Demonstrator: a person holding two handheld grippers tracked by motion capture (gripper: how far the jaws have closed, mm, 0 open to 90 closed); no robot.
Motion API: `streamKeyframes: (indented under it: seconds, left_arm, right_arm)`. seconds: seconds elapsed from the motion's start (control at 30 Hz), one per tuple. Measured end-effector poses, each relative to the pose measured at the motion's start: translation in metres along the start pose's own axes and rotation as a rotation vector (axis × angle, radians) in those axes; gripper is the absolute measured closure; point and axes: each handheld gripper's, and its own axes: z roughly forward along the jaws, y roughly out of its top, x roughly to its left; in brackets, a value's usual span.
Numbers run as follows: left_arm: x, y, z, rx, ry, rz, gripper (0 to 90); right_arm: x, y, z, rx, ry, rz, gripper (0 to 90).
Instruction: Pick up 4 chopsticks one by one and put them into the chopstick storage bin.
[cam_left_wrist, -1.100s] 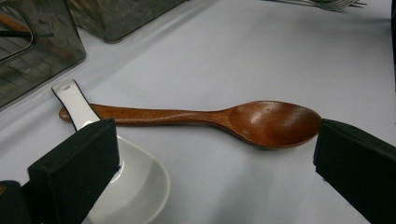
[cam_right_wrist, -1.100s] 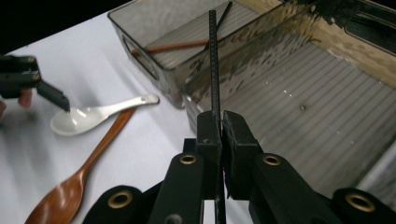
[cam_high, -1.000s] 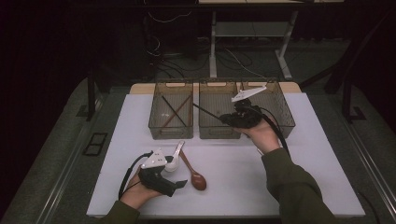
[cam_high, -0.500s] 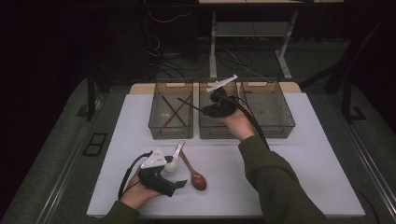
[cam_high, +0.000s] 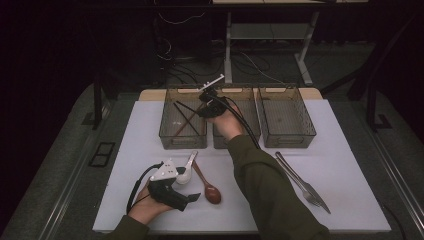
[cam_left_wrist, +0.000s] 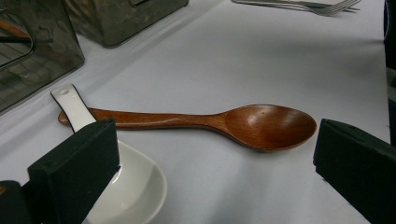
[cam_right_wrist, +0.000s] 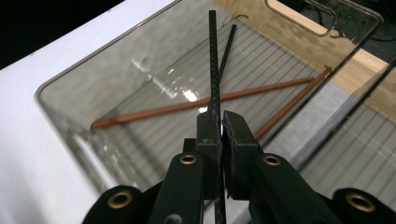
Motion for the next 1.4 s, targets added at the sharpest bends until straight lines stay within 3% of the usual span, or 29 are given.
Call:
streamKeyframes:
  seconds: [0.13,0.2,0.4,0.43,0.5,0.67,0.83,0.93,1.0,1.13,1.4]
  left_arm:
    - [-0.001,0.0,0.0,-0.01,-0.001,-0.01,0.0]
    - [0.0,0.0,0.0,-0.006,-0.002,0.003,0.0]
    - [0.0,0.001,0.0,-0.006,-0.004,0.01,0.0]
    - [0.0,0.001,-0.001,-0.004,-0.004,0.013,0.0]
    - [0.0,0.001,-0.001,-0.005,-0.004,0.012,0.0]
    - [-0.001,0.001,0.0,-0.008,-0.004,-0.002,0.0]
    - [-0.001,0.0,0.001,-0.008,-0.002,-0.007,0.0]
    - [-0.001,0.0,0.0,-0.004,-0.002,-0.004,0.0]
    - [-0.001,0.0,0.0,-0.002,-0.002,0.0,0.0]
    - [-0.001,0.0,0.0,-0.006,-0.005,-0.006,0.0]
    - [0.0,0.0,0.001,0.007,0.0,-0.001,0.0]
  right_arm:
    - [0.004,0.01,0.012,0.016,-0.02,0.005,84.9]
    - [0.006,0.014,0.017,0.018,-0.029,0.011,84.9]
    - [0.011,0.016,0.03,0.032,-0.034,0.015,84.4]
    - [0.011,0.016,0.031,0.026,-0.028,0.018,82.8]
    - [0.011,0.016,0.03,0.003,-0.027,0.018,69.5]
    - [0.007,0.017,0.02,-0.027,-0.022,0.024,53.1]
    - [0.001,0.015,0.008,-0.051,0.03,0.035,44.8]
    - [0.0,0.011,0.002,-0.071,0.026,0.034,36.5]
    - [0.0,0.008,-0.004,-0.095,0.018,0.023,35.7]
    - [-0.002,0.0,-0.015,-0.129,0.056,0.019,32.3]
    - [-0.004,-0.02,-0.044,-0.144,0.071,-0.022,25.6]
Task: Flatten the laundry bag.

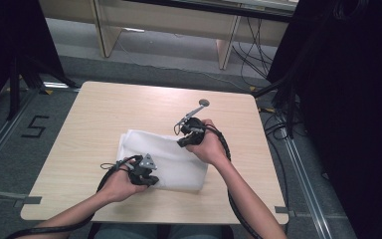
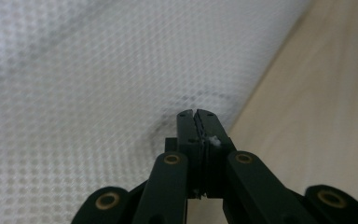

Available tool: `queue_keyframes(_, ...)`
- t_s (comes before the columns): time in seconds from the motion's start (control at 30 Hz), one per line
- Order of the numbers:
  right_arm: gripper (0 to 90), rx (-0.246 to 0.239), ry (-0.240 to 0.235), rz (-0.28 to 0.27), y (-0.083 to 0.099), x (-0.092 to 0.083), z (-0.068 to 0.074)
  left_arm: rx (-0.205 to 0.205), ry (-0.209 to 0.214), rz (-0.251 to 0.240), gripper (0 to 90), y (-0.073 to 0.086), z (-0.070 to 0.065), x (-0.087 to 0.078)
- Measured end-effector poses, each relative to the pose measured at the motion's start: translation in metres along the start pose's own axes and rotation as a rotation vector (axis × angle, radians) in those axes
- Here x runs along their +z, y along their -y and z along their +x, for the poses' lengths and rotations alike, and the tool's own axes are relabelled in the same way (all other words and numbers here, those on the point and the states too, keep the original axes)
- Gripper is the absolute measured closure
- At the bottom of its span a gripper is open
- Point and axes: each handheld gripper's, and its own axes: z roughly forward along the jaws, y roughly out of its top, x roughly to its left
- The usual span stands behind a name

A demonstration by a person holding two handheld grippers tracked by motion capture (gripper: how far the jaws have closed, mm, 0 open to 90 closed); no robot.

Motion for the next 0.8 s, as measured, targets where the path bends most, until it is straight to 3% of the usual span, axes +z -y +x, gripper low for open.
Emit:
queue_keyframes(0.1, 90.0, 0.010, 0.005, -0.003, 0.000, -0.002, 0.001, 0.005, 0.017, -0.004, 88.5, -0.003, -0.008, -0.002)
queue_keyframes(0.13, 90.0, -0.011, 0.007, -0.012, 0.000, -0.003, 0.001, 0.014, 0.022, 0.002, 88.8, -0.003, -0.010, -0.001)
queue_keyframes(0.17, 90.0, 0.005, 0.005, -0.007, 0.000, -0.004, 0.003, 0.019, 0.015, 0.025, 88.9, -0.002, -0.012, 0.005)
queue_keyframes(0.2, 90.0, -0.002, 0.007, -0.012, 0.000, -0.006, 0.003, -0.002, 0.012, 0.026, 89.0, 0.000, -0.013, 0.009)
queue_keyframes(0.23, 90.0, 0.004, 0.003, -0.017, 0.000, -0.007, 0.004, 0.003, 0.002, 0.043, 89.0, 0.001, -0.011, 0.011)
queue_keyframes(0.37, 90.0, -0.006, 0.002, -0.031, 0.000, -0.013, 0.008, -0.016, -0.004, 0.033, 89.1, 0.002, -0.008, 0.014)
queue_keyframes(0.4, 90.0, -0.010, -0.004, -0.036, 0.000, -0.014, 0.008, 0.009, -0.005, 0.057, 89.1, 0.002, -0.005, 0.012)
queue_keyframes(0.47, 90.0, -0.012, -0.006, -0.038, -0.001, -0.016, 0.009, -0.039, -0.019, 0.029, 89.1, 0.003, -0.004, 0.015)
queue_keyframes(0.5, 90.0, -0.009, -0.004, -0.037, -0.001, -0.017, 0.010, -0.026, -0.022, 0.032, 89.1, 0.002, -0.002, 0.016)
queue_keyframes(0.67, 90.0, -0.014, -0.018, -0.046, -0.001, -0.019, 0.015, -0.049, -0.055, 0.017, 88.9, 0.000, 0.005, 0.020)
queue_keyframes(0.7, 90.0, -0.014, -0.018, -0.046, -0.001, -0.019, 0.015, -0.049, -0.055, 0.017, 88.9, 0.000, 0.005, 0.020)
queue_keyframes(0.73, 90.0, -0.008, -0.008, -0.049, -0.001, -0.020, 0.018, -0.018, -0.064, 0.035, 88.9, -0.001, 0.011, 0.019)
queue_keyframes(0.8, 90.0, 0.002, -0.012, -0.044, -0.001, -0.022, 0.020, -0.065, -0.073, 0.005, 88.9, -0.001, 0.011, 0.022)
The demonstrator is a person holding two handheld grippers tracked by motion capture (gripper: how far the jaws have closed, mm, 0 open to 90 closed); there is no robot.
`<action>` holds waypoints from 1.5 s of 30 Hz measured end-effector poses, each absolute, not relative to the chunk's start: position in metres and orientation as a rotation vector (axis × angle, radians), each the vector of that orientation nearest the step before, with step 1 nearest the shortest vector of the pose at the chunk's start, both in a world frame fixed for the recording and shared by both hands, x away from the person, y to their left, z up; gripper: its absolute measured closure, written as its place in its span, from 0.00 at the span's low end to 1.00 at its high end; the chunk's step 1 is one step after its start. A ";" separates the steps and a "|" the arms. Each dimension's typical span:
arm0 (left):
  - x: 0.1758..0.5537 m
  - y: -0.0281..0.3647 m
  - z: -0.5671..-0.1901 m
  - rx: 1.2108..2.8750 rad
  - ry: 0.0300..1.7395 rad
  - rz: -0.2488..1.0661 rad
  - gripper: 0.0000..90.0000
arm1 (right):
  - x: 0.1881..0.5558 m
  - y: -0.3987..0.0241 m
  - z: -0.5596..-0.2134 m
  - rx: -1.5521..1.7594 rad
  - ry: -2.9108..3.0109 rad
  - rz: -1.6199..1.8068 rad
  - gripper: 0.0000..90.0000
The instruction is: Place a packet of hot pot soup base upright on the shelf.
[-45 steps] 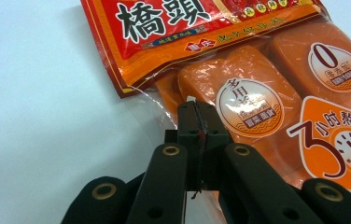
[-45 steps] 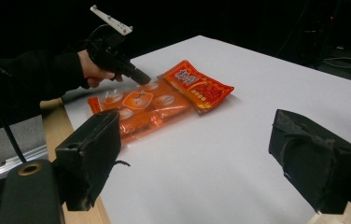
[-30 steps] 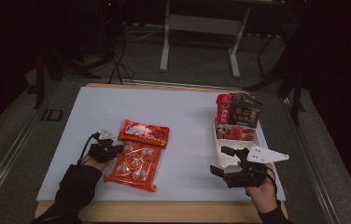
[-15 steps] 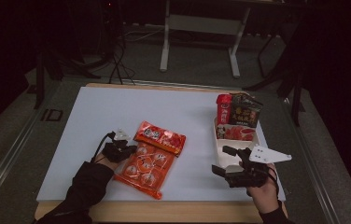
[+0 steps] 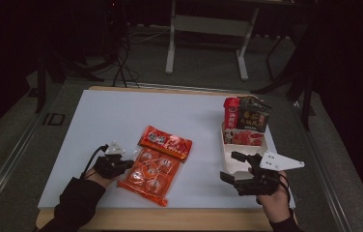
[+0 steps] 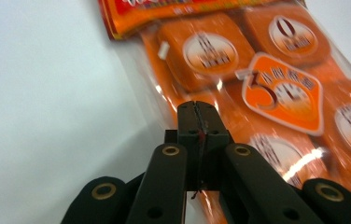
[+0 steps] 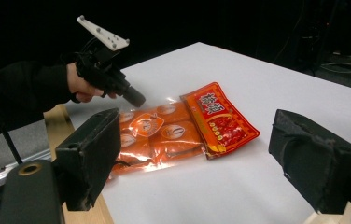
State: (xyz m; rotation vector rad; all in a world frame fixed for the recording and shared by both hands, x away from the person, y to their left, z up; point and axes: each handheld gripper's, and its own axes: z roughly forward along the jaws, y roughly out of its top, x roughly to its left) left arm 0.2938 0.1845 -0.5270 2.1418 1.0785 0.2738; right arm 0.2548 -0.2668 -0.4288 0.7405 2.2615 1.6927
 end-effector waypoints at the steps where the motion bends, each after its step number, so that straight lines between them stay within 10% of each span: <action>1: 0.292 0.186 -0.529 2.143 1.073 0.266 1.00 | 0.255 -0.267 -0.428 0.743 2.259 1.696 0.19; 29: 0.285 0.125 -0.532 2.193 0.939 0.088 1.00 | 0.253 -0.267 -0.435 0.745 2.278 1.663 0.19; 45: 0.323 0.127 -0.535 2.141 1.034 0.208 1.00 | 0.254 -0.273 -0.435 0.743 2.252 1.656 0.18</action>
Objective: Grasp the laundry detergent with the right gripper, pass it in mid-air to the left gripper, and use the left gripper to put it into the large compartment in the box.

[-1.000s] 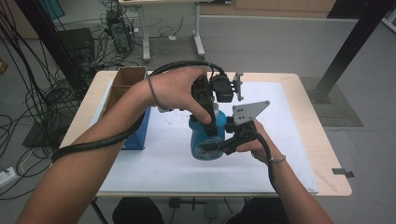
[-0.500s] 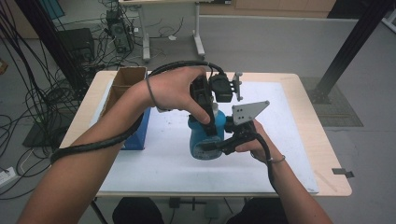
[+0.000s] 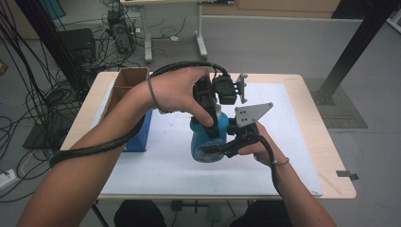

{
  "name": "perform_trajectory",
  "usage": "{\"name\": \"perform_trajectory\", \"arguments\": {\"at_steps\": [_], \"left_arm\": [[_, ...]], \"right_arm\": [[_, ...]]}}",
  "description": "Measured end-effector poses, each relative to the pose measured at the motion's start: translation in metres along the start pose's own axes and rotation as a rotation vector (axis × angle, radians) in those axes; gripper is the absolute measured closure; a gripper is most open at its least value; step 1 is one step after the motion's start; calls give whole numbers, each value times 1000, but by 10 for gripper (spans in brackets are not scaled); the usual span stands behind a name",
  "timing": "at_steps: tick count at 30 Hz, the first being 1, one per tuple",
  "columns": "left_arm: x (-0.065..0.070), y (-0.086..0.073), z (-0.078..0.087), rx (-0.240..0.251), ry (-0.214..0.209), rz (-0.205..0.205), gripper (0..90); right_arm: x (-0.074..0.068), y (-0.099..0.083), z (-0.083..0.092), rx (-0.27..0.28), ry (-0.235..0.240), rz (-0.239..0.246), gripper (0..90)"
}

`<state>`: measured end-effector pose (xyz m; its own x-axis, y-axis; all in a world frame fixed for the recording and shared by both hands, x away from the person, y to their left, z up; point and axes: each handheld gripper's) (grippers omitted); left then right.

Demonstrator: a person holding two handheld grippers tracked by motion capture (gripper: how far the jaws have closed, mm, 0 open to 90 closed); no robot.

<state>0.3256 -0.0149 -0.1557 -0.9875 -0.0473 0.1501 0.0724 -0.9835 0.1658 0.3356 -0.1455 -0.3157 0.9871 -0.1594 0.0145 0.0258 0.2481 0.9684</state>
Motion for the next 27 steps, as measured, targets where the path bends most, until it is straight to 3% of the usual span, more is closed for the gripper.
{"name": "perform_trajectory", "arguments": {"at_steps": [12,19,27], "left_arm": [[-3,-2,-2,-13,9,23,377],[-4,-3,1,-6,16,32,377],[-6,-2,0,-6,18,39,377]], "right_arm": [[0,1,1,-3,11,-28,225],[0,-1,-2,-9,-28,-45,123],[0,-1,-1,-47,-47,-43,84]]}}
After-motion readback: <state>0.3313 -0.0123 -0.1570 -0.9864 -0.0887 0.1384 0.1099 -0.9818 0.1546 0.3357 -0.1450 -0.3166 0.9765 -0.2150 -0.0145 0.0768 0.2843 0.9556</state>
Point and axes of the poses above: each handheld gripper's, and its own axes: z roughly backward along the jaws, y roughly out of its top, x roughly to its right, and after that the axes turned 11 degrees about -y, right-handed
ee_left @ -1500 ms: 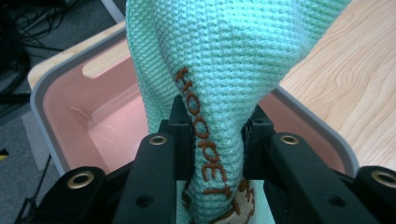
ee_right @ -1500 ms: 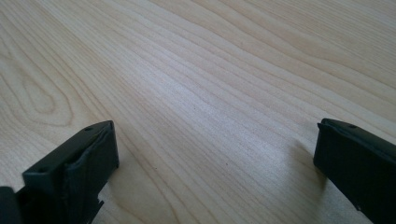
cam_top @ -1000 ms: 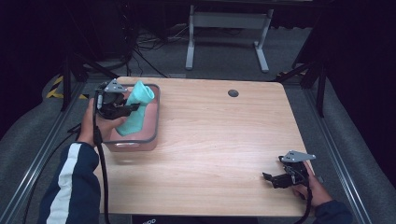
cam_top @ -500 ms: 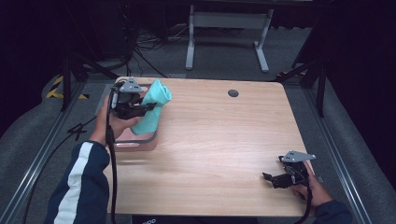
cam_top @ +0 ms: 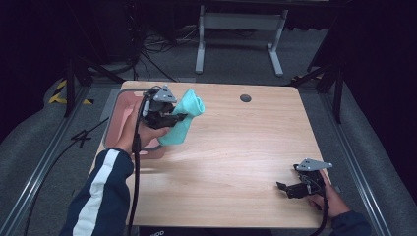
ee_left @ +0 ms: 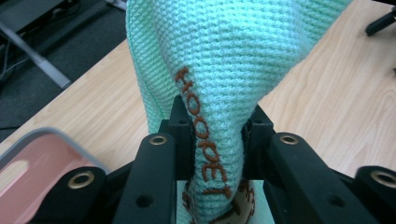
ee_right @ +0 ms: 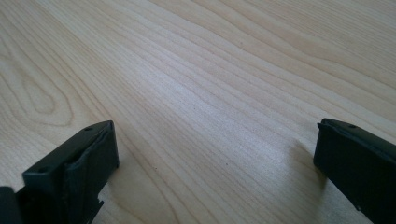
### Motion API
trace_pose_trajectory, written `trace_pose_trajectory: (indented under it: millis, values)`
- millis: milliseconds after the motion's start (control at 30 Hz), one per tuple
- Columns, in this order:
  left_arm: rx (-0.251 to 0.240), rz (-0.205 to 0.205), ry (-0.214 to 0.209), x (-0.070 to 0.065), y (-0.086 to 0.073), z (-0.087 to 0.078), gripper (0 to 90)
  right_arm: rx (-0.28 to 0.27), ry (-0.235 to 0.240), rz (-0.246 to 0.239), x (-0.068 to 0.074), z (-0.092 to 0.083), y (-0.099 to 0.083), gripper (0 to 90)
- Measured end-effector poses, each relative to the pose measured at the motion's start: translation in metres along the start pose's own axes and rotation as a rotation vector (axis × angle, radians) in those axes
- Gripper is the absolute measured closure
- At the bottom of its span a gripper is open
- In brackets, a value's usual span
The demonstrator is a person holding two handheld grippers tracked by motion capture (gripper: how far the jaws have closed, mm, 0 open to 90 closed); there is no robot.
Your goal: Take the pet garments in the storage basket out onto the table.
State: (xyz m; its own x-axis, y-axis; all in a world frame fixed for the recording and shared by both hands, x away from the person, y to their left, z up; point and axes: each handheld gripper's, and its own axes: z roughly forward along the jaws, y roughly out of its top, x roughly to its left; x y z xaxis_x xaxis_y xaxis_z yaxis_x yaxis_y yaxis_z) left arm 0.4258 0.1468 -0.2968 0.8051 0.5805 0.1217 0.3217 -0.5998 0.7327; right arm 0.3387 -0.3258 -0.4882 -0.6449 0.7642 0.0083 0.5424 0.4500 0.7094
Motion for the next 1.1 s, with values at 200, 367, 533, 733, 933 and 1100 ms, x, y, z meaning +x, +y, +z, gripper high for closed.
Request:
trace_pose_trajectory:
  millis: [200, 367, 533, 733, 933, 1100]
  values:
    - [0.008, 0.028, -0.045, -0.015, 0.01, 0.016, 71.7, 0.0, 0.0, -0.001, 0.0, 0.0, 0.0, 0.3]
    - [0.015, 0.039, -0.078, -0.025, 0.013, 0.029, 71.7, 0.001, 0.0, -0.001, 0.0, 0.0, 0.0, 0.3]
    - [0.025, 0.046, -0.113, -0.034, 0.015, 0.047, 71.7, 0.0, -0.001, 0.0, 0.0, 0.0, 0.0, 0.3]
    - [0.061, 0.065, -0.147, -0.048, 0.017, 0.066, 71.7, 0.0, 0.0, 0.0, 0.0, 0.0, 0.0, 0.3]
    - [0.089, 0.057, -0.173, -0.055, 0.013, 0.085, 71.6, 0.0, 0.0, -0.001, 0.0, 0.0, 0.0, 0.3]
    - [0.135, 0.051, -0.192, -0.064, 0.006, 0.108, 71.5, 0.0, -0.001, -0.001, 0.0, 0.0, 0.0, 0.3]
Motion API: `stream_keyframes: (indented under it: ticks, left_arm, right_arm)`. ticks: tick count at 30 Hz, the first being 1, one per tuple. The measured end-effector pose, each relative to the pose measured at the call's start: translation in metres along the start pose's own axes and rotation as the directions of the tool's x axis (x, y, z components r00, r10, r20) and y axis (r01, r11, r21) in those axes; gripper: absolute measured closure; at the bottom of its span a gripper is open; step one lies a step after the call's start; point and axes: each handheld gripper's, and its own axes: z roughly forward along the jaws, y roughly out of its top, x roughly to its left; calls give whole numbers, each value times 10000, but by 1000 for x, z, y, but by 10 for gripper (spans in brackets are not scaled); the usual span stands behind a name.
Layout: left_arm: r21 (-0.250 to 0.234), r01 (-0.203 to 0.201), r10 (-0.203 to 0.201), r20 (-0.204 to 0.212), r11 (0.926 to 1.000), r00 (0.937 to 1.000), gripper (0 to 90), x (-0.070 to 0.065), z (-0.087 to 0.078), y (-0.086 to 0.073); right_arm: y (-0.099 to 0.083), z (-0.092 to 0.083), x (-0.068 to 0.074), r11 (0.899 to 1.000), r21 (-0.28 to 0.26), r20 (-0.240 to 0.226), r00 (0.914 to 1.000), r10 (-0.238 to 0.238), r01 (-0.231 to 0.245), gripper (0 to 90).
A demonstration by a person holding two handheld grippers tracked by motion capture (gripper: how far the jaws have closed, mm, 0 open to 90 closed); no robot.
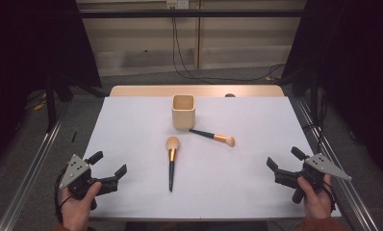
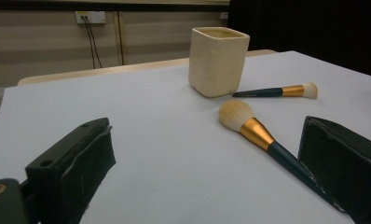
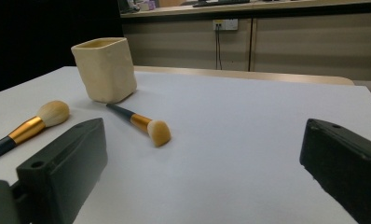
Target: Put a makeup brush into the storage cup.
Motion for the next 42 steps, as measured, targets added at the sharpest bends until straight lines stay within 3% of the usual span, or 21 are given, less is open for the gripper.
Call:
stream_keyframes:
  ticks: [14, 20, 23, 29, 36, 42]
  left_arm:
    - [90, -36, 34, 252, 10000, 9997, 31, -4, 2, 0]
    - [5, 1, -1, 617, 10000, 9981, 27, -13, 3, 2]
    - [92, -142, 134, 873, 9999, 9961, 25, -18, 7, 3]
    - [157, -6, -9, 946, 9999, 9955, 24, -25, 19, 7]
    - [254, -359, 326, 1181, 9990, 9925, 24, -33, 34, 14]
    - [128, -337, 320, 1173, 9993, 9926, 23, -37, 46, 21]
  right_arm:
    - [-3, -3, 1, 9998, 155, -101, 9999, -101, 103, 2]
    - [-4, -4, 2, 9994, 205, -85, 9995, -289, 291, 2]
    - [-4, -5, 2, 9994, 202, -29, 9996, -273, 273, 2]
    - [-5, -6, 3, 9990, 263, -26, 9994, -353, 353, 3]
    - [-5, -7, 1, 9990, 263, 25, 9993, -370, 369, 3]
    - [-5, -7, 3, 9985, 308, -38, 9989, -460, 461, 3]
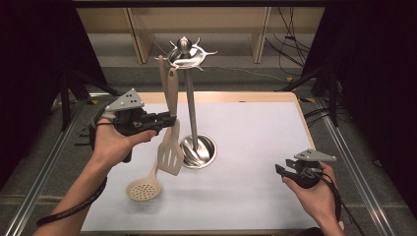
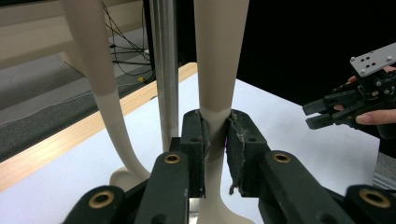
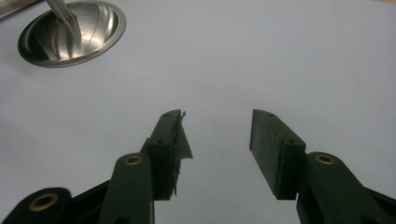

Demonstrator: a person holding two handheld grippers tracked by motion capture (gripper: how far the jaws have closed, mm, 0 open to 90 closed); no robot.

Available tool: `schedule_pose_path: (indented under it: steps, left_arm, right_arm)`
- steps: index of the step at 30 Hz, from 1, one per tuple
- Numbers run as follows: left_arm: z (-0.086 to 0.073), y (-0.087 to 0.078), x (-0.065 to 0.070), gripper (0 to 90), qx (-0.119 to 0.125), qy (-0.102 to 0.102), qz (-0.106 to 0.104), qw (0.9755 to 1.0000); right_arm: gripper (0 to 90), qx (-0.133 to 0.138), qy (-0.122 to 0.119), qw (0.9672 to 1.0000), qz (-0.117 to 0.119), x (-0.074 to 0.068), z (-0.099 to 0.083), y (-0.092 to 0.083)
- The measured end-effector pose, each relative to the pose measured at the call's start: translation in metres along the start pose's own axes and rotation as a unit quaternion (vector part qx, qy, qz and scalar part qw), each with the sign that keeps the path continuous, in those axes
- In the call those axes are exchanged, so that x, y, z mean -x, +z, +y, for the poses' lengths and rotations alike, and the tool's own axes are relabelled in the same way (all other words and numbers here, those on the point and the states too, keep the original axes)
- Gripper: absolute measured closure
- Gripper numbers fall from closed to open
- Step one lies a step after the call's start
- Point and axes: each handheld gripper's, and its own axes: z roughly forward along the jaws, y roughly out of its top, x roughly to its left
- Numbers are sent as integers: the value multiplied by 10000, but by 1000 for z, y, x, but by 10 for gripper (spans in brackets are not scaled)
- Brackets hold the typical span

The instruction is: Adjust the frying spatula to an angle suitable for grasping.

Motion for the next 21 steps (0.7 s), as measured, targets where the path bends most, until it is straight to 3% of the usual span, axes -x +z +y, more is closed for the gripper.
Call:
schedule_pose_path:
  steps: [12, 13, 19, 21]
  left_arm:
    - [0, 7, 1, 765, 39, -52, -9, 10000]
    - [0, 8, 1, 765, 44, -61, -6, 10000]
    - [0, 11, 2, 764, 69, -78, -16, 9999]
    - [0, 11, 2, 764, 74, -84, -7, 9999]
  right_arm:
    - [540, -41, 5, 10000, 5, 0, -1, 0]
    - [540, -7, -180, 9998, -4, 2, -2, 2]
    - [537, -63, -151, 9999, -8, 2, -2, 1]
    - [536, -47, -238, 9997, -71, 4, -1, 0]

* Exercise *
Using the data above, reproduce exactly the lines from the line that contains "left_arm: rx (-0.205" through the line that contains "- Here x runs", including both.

* Result *
  left_arm: rx (-0.205 to 0.205), ry (-0.209 to 0.214), rz (-0.251 to 0.240), gripper (0 to 90), y (-0.073 to 0.086), z (-0.070 to 0.065), x (-0.087 to 0.078)
- Measured end-effector poses, each relative to the pose measured at the motion's start: translation in metres along the start pose's own axes and rotation as a rotation vector (axis × angle, radians) in those axes
- Here x runs along their +z, y along their -y and z along their +x, for the poses' lengths and rotations alike, and the tool's own axes are relabelled in the same way (all other words and numbers here, those on the point and the states too, keep the original axes)

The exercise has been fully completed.